俺でさえこれだけ聞こえるのだから、獣人で耳の良いコクヨウにはもっと聞こえているだろうに、当の本人は全く意に介さない。俺にベッタリとくっついたまま離れない。
「お前聞いてこいよ!!」
「絶対に嫌だ。凍りたくねえ!!お前が行けよ!」
「俺も嫌だ!アイツの恐ろしさは身を持って知ってんだよ。」
事情を知りたいが、声をかけるのは嫌なようで、声をかける役を押し付けあっている。まぁ声を掛けてこないならそれでいい。取り敢えず受付でAランク試験登録を済ませよう。
受付嬢も唖然とした顔でコクヨウを見つめ、そして満面の笑みを浮かべるコクヨウに見惚れ、暫し固まっていた。はっとして、表面上には隙のない笑顔を取り戻す。
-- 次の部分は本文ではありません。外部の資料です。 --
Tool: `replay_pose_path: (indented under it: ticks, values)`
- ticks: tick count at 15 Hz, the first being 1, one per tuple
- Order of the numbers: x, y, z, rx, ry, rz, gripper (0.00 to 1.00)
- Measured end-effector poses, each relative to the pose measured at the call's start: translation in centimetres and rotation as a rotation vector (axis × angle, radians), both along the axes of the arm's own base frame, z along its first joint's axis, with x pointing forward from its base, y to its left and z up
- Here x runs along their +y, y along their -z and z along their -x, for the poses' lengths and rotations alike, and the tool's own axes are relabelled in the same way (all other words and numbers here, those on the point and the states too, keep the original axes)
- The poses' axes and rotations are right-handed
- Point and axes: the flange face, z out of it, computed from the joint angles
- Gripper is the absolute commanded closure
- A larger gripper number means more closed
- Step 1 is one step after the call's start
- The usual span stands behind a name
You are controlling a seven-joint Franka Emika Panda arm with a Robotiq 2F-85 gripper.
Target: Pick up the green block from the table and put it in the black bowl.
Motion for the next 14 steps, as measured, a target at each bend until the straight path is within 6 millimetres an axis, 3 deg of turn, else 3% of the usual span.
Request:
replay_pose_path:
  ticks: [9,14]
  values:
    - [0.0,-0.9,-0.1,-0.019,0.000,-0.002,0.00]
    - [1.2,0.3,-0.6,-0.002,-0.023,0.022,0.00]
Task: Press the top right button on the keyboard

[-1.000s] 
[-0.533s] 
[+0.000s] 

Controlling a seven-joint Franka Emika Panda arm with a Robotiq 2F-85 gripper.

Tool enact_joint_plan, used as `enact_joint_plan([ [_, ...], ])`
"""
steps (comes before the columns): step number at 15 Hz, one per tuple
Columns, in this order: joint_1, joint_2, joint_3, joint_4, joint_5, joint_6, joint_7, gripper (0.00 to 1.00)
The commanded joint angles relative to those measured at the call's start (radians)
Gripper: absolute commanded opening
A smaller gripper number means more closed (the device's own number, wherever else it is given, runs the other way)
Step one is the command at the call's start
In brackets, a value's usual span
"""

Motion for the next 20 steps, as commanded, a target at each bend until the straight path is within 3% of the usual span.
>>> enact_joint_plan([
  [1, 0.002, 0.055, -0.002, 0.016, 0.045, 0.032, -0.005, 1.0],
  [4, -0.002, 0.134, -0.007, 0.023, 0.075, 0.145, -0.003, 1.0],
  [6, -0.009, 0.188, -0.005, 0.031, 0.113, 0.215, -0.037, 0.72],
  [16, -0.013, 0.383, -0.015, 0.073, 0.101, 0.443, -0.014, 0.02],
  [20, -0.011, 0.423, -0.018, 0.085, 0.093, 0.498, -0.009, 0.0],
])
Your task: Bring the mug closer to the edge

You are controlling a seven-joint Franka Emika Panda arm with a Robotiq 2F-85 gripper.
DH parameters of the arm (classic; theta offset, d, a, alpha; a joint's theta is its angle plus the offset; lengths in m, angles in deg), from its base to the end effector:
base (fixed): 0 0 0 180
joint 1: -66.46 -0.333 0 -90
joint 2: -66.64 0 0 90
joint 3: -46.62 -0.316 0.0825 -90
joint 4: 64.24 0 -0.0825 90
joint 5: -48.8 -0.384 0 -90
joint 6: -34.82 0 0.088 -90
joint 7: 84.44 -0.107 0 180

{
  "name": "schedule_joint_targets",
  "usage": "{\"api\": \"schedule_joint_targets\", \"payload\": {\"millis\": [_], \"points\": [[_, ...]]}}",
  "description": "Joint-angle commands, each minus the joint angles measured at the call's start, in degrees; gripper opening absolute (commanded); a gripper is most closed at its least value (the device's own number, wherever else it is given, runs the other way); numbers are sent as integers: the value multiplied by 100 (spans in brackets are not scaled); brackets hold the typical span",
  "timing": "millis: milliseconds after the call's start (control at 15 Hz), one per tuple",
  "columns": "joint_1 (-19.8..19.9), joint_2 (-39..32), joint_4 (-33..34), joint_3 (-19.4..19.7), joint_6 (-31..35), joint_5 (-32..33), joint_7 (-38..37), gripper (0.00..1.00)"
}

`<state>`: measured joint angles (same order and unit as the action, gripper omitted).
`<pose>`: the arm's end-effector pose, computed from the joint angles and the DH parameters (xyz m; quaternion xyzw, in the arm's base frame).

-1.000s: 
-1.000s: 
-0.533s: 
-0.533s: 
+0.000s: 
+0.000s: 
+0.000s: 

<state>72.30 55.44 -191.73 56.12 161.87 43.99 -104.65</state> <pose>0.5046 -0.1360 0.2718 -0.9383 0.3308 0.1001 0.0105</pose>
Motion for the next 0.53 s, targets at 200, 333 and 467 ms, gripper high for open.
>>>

「…コホンッ…失礼致しました。ご用件お伺い致します。」
「Aランク試験を受けたい。」
「畏まりました。それでは冒険者証を。確認が取れ次第、お手続させて頂きますので、ギルド内で…いえ中の個室でお待ちください。」
「…あー、そのほうが良さそうだな。分かった。」
周りを振り返ってみれば、興味津々っといった様子で俺達を冒険者達が待ち構えていた。受付嬢は気を利かせてくれたのだろう。甘えさせて貰おう。